Monday, February 20, 2017

Review of "The Great Future of America and Africa," by Jacob Dewees



Review of
The Great Future of America and Africa, by Jacob Dewees 

Five out of five stars
 This book, published in 1854, is a snapshot of the mood of the United States over slavery as the country seemed inexorably moving towards a Civil War. Dewees is firmly opposed to slavery and he puts forward some relevant aspects of the debates and issues being raised and argued over regarding slavery that are rarely covered in modern discussions over the slave issue.
 Dewees mentions the potential actions of the United States annexing more Mexican territory and fighting a war with Spain in order to acquire Cuba, both designed to increase the number of slave states. For it was clear to all that slavery was not viable in nearly all the western states, so the end result of the great compromises could not be continued. Those compromises were to admit two new states at a time, one free and the other slave in order to maintain the balance.
 Dewees also spends significant time discussing the formation of the African country of Liberia, a nation formed for the sole purpose of providing a homeland for freed slaves from the Americas.

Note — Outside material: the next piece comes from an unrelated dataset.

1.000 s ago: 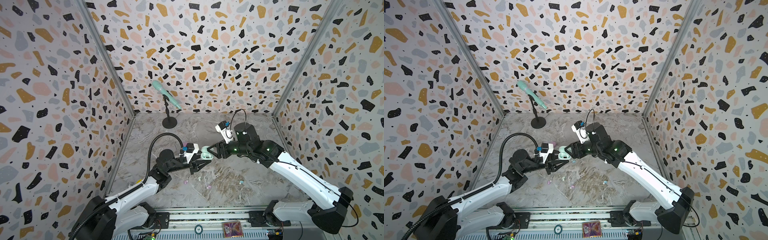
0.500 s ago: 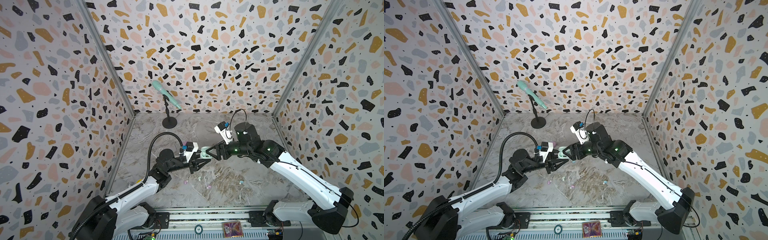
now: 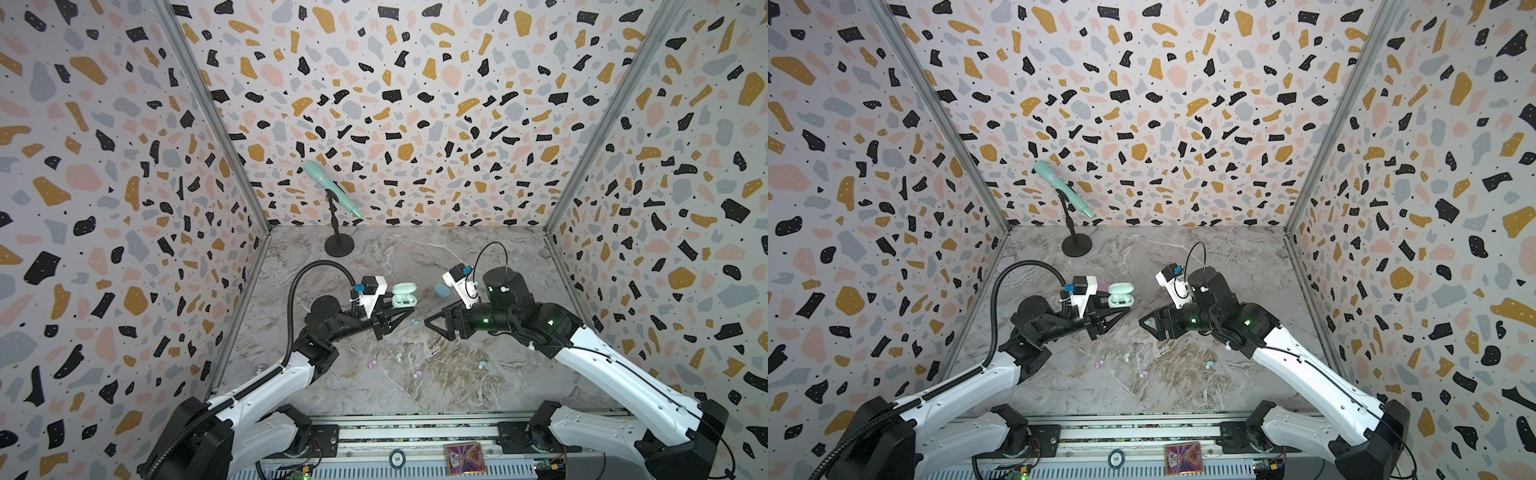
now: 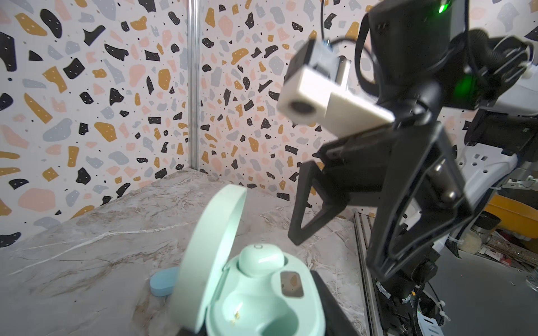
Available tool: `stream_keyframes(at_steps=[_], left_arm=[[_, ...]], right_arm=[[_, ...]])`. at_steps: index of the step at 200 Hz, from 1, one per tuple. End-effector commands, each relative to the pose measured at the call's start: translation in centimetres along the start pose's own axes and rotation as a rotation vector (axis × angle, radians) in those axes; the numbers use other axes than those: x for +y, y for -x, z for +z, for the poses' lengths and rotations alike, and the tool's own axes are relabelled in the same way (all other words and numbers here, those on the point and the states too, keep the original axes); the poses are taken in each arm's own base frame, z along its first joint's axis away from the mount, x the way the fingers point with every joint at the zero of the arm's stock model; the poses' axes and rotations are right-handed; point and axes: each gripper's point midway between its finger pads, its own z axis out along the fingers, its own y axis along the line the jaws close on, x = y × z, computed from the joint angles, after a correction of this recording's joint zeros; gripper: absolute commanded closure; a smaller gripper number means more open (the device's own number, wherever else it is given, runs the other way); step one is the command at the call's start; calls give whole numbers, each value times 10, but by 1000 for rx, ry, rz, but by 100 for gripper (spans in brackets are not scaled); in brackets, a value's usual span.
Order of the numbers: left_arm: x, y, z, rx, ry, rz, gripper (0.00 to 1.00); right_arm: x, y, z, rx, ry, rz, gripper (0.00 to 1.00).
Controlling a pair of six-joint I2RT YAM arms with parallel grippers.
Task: Insert wireless bluetooth earbuds into charging case
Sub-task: Insert the wireless bluetooth earbud into the charging case, then pick up the wireless bluetooth earbud from the bottom-center of the table.
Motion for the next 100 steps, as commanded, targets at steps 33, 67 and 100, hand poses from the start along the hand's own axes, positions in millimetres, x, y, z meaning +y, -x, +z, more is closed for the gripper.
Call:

He also mentions the prospect of reparations being paid to black people as well as the nations of Africa rising up to the status of great powers and seeking revenge for the abduction and subjugation of their people. Demographics in terms of the growing number of black people and what that would mean for political and economic power relationships is also considered. In a point that was not all that prescient, Dewees also discusses the potential of secession, and not just that of the southern states.
 This book is a key item in the understanding of how opinions were developing and proposals for solutions to the presence of America’s “peculiar institution” were being articulated and discussed in the United States in the middle of the 1850’s.